WHAT TO PRODUCE:
Exclude the pictures and reproduce the remaining data exactly as written.

SUPPLIED RECORDS:
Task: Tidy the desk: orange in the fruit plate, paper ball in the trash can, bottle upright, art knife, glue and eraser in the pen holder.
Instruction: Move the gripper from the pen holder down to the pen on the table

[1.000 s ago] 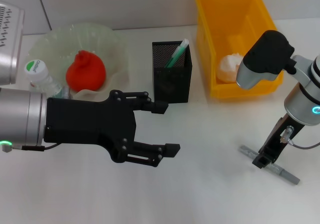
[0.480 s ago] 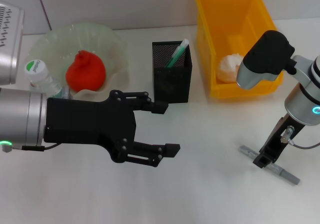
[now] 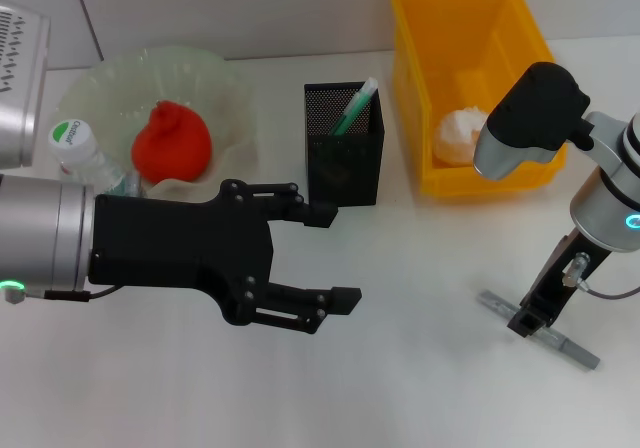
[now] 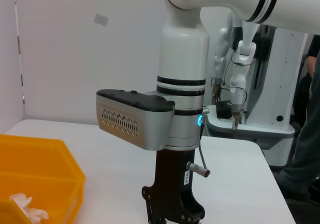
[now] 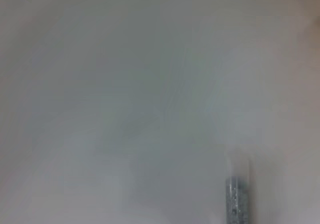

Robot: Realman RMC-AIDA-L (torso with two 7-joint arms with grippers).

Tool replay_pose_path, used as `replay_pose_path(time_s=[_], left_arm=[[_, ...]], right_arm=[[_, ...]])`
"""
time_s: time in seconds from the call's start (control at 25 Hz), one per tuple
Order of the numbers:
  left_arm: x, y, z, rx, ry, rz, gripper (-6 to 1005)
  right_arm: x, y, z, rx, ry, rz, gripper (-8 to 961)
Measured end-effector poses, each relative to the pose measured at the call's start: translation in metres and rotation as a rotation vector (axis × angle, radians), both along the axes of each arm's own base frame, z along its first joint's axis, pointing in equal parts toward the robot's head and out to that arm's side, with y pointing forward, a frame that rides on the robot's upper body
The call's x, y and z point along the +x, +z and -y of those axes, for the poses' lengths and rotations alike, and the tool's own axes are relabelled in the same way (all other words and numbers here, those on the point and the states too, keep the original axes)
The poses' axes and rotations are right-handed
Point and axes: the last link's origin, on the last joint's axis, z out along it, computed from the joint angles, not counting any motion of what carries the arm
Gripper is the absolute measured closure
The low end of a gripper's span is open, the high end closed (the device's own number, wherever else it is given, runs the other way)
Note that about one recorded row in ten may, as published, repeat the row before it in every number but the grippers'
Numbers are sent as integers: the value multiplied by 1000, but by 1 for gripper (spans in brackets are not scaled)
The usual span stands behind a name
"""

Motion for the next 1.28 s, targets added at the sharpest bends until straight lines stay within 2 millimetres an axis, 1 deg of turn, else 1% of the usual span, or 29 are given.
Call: replay_pose_path(time_s=[0.36, 1.0, 1.28], left_arm=[[1, 0, 0, -3, 0, 0, 154], [1, 0, 0, -3, -3, -1, 155], [1, 0, 0, -3, -3, -1, 155]], right_arm=[[1, 0, 1, 1, -2, 1, 716], [3, 1, 0, 6, -3, 15, 804], [2, -2, 1, -7, 16, 40, 836]])
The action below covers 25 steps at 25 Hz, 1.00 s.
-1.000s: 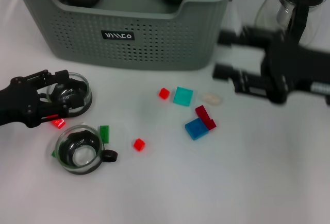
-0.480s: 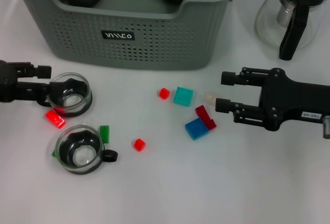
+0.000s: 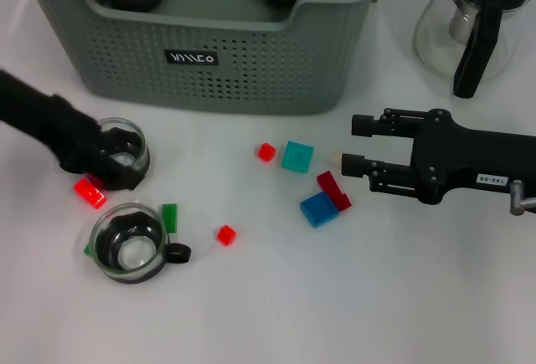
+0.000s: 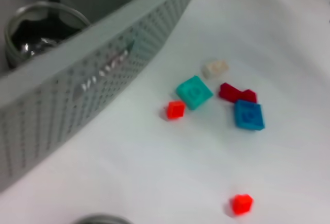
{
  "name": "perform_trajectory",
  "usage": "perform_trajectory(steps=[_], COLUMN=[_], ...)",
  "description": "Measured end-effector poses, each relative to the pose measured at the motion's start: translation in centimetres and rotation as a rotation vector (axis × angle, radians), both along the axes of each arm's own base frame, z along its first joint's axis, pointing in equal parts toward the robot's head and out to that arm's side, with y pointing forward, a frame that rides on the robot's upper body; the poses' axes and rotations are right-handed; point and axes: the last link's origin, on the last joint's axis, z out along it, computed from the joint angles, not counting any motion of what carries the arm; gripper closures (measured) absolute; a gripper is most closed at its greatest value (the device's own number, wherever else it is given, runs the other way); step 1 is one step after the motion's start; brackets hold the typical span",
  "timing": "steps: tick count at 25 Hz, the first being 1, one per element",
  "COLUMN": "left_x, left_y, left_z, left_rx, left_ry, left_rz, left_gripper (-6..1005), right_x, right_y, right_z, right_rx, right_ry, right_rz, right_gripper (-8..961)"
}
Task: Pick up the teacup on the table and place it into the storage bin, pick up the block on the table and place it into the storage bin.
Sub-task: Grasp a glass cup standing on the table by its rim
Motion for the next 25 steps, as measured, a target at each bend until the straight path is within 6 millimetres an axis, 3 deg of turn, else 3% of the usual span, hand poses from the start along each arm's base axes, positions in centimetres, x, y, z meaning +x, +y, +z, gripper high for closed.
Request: perform_trajectory(steps=[5, 11, 25], left_x=[1.2, 3.0, 3.4], left_y=[1.5, 1.6, 2.1], left_z=[-1.9, -3.4, -5.8], left_rx=[0.038, 0.067, 0.079], left_ry=[0.144, 0.251, 0.365], left_rz=[0.054, 0.082, 0.089], left_gripper=[174, 189, 238], right_x=[0.2, 0.2, 0.5], right_y=[-0.1, -0.2, -0.2], right_z=[0.0, -0.1, -0.3], right_rx=[0.002, -0.005, -0.005], right_ry=[0.005, 0.008, 0.006], right_rz=[-0.01, -0.017, -0.031], right_gripper=[312, 312, 312])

ANSWER FOR THE TASK:
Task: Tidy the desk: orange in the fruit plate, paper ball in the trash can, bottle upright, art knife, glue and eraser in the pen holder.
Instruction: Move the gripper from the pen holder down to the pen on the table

[1.000 s ago] 
[0.480 s ago] 
[now] 
[now] 
[now] 

Robot: Realman RMC-AIDA-L (torso with two 7-joint arms with grippers).

Tool replay_pose_path, used as `replay_pose_path(time_s=[_], left_arm=[[_, ...]], right_arm=[[_, ...]])`
"""
time_s: time in seconds from the call's start (control at 25 Hz), one per tuple
Order of the numbers:
  left_arm: x, y, z, rx, ry, rz, gripper (-6 to 1005)
  right_arm: x, y, z, rx, ry, rz, gripper (-8 to 961)
Measured end-effector poses, each relative to the pose measured at the call's start: translation in metres and rotation as a rotation vector (axis × angle, radians), both along the axes of each arm's own base frame, z along its first joint's axis, pointing in equal parts toward the robot's head and out to that arm's side, with y pointing forward, a frame that rides on the robot's upper body
The call's x, y and z point along the +x, +z and -y of those axes, for the poses' lengths and rotations alike, and the tool's own axes are relabelled in the same way (all other words and numbers here, those on the point and the states too, keep the original axes)
The poses' axes and rotations are right-handed
Point and axes: the last link's origin, on the last joint's axis, z out along it, computed from the joint angles, not counting any motion of what carries the arm
Gripper is the absolute measured closure
The low end of a gripper's span is open, the high end closed (the device's own number, wherever else it is given, runs the other way)
Note that about one recorded row in ten may, as published, repeat the row before it in every number but the grippers'
Numbers are sent as integers: the value multiplied by 1000, but by 1 for gripper (spans in brackets are not scaled)
The usual span stands behind a name
"""

Motion for the next 1.28 s, targets added at the sharpest bends until straight lines stay within 2 millimetres an axis, 1 deg of turn, else 1% of the usual span, or 29 are given.
Call: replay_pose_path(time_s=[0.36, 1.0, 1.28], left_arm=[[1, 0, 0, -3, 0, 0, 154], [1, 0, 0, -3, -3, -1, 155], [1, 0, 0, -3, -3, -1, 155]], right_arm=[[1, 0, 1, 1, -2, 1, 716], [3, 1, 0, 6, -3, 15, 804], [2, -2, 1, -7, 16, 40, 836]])
The action below covers 25 steps at 25 Hz, 1.00 s.
-1.000s: 
-0.480s: 
+0.000s: 
+0.000s: 
{
  "name": "perform_trajectory",
  "usage": "perform_trajectory(steps=[_], COLUMN=[_], ...)",
  "description": "Measured end-effector poses, each relative to the pose measured at the motion's start: translation in centimetres and rotation as a rotation vector (axis × angle, radians), both along the axes of each arm's own base frame, z along its first joint's axis, pointing in equal parts toward the robot's head and out to that arm's side, with y pointing forward, a frame that rides on the robot's upper body; the poses' axes and rotations are right-handed; point and axes: the last link's origin, on the last joint's axis, z out along it, computed from the joint angles, not counting any motion of what carries the arm; gripper closures (measured) absolute; a gripper is most closed at its greatest value (the device's own number, wherever else it is given, runs the other way); step 1 is one step after the motion's start; brackets hold the typical span",
  "timing": "steps: tick count at 25 Hz, the first being 1, one per element",
  "COLUMN": "left_x, left_y, left_z, left_rx, left_ry, left_rz, left_gripper (-6..1005), right_x, right_y, right_z, right_rx, right_ry, right_rz, right_gripper (-8..961)"
}
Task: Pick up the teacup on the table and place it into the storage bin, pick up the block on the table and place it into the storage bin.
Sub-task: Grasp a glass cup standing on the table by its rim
Motion for the next 25 steps, as measured, a target at each bend until the straight path is within 6 millimetres an axis, 3 deg of turn, else 3% of the usual span, hand poses from the start along each arm's base axes, positions in centimetres, x, y, z meaning +x, +y, +z, gripper high for closed.
Request: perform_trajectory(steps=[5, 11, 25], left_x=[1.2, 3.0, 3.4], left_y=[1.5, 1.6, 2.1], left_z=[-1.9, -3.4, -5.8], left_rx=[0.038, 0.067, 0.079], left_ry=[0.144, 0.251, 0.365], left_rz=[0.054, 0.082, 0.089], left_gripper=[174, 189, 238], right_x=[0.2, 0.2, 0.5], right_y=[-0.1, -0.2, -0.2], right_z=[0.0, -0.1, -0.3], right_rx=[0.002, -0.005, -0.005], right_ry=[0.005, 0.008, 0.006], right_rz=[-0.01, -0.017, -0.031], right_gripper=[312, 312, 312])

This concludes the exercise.